Activity – When a line contains the string "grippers", it counts once; give the total of such lines in the entries below and nothing else.

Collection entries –
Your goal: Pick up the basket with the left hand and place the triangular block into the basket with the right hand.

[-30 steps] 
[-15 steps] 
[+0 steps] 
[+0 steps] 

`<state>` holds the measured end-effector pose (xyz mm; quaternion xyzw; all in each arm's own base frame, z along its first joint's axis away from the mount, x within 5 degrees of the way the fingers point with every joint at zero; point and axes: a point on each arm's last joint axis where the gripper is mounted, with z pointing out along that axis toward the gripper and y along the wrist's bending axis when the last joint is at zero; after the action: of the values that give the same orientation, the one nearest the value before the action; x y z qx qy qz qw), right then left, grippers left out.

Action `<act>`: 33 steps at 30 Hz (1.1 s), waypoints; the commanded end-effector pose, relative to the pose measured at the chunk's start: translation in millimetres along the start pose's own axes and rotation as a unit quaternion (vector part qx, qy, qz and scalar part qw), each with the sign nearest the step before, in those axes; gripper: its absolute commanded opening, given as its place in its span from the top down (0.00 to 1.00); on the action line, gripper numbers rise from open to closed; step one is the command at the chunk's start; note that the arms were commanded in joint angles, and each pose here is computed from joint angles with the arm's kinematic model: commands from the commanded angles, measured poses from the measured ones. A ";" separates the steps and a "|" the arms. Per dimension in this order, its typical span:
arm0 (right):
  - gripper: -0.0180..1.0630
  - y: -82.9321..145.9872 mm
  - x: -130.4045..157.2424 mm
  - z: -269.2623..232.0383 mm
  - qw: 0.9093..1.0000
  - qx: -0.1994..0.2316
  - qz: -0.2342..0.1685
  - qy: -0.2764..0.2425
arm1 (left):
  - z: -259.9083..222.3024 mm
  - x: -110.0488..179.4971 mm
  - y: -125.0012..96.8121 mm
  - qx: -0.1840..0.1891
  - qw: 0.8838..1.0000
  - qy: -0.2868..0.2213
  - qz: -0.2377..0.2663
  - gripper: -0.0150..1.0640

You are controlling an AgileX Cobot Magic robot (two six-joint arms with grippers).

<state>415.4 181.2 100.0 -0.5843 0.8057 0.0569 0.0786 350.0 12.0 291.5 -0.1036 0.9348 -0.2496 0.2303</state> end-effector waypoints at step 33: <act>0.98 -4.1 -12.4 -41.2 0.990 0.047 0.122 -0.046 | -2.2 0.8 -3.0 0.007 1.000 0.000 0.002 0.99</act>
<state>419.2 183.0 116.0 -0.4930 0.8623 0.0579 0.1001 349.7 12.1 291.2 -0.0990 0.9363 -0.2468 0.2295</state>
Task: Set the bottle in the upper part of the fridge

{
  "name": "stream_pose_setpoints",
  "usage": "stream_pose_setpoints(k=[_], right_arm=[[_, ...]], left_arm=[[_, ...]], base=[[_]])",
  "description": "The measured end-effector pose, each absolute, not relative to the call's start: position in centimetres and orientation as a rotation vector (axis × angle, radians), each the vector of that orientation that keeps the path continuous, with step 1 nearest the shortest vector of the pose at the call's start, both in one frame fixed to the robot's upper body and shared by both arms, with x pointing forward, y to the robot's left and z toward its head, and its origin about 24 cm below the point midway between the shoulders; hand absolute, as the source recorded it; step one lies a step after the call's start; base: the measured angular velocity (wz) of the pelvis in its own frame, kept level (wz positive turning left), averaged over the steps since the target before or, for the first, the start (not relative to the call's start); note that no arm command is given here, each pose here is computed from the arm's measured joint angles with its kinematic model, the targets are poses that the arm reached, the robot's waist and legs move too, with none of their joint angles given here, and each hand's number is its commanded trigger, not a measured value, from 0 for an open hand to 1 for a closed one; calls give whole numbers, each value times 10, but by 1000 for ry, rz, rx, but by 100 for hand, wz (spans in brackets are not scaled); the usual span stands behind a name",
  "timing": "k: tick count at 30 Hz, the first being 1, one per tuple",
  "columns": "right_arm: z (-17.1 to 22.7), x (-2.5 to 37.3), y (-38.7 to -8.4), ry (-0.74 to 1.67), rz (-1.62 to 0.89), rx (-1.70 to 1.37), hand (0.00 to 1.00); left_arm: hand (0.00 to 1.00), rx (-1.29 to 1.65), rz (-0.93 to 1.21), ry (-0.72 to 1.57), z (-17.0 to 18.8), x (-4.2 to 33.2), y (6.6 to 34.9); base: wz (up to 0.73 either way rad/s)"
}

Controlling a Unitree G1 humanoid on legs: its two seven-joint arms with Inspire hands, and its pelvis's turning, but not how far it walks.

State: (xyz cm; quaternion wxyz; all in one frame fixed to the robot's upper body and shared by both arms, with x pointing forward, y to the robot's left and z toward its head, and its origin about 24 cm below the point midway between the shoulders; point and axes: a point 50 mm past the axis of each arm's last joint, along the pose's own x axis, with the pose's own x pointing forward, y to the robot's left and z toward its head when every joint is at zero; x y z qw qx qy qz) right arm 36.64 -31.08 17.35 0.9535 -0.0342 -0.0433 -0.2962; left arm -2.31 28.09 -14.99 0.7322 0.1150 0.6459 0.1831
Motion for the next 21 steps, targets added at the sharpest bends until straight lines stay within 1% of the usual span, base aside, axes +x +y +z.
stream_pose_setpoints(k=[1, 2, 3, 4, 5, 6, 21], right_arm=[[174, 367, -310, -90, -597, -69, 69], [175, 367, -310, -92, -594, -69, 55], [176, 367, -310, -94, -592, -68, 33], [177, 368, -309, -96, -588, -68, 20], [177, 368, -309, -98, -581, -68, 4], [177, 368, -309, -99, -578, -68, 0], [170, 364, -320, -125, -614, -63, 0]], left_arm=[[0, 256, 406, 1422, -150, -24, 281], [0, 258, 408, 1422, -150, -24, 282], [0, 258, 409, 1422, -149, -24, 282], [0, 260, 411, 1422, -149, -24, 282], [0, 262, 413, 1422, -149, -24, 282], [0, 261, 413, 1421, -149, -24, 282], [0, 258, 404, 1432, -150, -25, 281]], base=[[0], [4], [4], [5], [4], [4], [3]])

Finished exercise – 2